Broadband is a catch-all term for a domestic internet connection. It’s gradually replaced dial-up internet, which was the precursor to modern high-speed internet connectivity. Dial-up services were distributed across telephone lines, and many slower broadband services still are, too. If your home internet connection is 65Mbps or less (and we’ll explain what that means in a moment), you’re still receiving broadband through a phone line usually installed and maintained by BT offshoot Openreach.

Alternative methods of internet delivery include full fibre. Here, fibre optic cabling extends from central data servers directly into your home, courtesy of firms like Virgin Media. Either way, ‘broadband’ is simply a term used to denote high-speed data being piped into your home.

Defining data

A binary bit is the smallest form of digital data in existence. It’s either a zero or a one. As such, a solitary bit carries precious little information. Yet when grouped together in their millions or billions, bits contain every instruction each digital device in your home relies on to operate – even hardware that’s not connected to the internet.

Broadband line speeds range from one million bits of data per second (one megabit per second, or 1Mbps) to a billion (1 gigabit per second, or 1Gbps).

Defining WiFi

Once a data cable enters your home, it’s channelled through a gatekeeper known as a broadband router. Every ISP will supply a basic router to new customers, though you can also buy a third-party router to replace the ISP-supplied one.
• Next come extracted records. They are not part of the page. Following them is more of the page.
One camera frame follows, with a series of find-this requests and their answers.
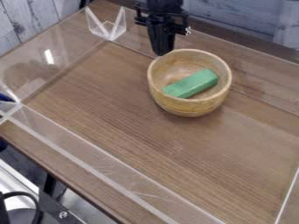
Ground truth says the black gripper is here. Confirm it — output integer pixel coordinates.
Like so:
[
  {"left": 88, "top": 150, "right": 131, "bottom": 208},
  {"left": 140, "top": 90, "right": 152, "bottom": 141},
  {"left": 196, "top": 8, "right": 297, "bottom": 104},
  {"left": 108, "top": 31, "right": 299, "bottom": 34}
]
[{"left": 135, "top": 3, "right": 191, "bottom": 56}]

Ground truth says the green rectangular block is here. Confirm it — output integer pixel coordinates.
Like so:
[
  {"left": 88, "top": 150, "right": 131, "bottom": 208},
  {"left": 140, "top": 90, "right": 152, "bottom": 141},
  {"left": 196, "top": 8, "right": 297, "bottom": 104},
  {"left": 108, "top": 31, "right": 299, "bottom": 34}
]
[{"left": 163, "top": 68, "right": 219, "bottom": 99}]

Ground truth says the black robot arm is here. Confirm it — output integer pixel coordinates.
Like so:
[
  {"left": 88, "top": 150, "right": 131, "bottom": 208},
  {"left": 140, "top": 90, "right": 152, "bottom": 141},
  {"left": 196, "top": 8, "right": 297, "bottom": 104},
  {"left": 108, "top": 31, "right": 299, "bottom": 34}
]
[{"left": 135, "top": 0, "right": 191, "bottom": 56}]

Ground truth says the light wooden bowl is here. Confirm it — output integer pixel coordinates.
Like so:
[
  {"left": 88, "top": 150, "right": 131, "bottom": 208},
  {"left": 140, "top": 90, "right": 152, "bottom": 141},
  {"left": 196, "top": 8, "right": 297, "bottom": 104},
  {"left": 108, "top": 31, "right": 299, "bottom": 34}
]
[{"left": 147, "top": 49, "right": 232, "bottom": 117}]

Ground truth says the black table leg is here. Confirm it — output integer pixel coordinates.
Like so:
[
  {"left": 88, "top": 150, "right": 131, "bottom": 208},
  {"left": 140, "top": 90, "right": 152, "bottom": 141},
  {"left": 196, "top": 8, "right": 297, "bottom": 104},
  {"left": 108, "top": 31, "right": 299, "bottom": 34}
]
[{"left": 43, "top": 174, "right": 57, "bottom": 196}]

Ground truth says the clear acrylic tray enclosure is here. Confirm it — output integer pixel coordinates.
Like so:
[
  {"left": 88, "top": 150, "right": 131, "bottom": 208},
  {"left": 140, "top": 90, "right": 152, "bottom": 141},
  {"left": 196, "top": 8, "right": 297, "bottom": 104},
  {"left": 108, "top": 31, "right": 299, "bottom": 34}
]
[{"left": 0, "top": 0, "right": 299, "bottom": 224}]

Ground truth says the black metal bracket with bolt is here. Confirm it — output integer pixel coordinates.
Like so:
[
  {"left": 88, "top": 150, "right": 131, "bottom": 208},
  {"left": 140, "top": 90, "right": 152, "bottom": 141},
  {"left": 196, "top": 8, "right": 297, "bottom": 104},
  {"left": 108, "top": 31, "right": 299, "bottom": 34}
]
[{"left": 39, "top": 192, "right": 87, "bottom": 224}]

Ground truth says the black cable loop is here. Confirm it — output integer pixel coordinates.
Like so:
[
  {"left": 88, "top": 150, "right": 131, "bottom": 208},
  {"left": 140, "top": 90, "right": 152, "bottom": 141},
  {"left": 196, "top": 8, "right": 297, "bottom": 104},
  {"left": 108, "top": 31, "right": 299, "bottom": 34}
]
[{"left": 0, "top": 191, "right": 44, "bottom": 224}]
Third-party routers tend to distribute data further, faster and more dependably.

A broadband router transmits data between the network outside your home and web-enabled devices inside it in one of two ways:

  1. Along an Ethernet cable. This hardwired connection stretches from the router to a device, or indirectly through plug socket extensions known as Powerline adaptors.
  2. Wirelessly, through the air. This is WiFi in action, supporting smaller electronics which can’t connect using an Ethernet cable (such as smartphones and tablet devices).
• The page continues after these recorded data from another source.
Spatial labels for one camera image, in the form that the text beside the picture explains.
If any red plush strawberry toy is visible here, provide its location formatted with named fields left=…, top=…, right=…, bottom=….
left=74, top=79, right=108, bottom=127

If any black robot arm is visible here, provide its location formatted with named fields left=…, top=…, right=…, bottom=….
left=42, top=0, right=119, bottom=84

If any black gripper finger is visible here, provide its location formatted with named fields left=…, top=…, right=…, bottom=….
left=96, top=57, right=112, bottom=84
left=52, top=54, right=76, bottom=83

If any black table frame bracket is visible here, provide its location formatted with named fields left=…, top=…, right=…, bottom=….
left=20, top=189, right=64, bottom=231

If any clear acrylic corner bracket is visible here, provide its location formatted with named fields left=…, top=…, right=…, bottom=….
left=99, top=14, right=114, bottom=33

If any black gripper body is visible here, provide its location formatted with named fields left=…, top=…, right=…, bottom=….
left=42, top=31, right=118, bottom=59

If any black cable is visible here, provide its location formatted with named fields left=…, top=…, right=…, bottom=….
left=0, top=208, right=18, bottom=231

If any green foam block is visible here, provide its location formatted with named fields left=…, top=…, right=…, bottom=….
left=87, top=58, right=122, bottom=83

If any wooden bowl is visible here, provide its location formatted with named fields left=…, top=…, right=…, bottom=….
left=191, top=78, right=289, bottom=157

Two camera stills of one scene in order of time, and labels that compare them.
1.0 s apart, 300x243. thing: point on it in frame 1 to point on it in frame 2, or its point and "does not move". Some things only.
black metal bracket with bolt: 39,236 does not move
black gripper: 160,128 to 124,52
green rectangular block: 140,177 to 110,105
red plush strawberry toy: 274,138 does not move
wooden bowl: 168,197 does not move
WiFi debuted in 1997, uncoupling phone sockets from the desktop computers that provided our only internet access at the time. Ever since, the universally-adopted WiFi standard has been steadily improved by a global non-profit committee called 802.11. Today’s broadband routers use the latest WiFi 6 protocol – also known as High Efficiency WiFi, because it proactively tackles the network congestion that made older WiFi services prone to sudden slowdowns and momentary dropouts.

Is WiFi as fast as a home broadband connection?
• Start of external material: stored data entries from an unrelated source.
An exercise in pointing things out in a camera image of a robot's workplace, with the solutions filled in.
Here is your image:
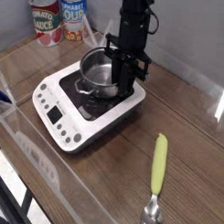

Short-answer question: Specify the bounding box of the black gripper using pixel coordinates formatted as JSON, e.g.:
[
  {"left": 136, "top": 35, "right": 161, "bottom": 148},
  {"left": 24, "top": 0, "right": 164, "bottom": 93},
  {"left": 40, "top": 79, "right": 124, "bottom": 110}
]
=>
[{"left": 105, "top": 9, "right": 151, "bottom": 98}]

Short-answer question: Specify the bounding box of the silver pot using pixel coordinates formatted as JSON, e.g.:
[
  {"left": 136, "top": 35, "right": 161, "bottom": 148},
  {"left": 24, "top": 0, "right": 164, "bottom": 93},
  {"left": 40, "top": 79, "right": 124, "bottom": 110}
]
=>
[{"left": 74, "top": 47, "right": 119, "bottom": 99}]

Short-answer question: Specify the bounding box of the green handled ice cream scoop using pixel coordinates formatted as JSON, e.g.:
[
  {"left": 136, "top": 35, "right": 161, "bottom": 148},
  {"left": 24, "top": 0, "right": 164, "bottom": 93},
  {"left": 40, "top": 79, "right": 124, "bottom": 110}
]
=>
[{"left": 140, "top": 133, "right": 167, "bottom": 224}]

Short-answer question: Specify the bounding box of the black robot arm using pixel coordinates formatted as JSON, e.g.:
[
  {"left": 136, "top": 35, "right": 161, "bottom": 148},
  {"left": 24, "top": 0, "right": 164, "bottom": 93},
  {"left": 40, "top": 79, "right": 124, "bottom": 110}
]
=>
[{"left": 105, "top": 0, "right": 159, "bottom": 98}]

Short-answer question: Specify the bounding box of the white and black stove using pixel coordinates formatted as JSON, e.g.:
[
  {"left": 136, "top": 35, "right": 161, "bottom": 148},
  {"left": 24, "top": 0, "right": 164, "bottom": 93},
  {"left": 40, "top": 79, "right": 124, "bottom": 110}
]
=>
[{"left": 32, "top": 62, "right": 145, "bottom": 153}]

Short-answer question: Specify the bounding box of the alphabet soup can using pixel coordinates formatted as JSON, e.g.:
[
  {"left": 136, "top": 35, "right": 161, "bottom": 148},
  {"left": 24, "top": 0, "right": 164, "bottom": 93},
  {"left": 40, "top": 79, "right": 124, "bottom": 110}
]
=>
[{"left": 61, "top": 0, "right": 87, "bottom": 41}]

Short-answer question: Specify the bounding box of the tomato sauce can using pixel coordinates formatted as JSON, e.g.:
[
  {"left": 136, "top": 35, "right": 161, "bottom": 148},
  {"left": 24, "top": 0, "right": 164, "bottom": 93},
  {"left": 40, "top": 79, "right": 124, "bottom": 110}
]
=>
[{"left": 29, "top": 0, "right": 63, "bottom": 47}]

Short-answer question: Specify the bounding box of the clear acrylic barrier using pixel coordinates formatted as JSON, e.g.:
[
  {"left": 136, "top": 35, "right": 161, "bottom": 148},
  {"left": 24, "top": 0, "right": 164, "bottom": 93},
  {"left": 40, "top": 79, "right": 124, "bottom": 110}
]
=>
[{"left": 0, "top": 69, "right": 118, "bottom": 224}]

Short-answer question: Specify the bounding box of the black table leg frame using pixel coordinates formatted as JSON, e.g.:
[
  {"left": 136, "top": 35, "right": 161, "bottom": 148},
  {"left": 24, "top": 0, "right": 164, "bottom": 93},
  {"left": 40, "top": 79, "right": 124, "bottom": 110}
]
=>
[{"left": 0, "top": 176, "right": 32, "bottom": 224}]
The simple answer is no. If you connect a device to your broadband router via Ethernet, you should achieve the fastest speeds your internet connection can support, with minimal latency (the delay between making a request over the internet and receiving a response back). Even WiFi 6 slows down data’s journey between router and device, due to unavoidable congestion and interference.

If you call your ISP for technical support, they’ll ask you to hardwire a computer to the router before running any tests. WiFi may be the most convenient form of home broadband distribution, but it’s not the fastest – or the most dependable.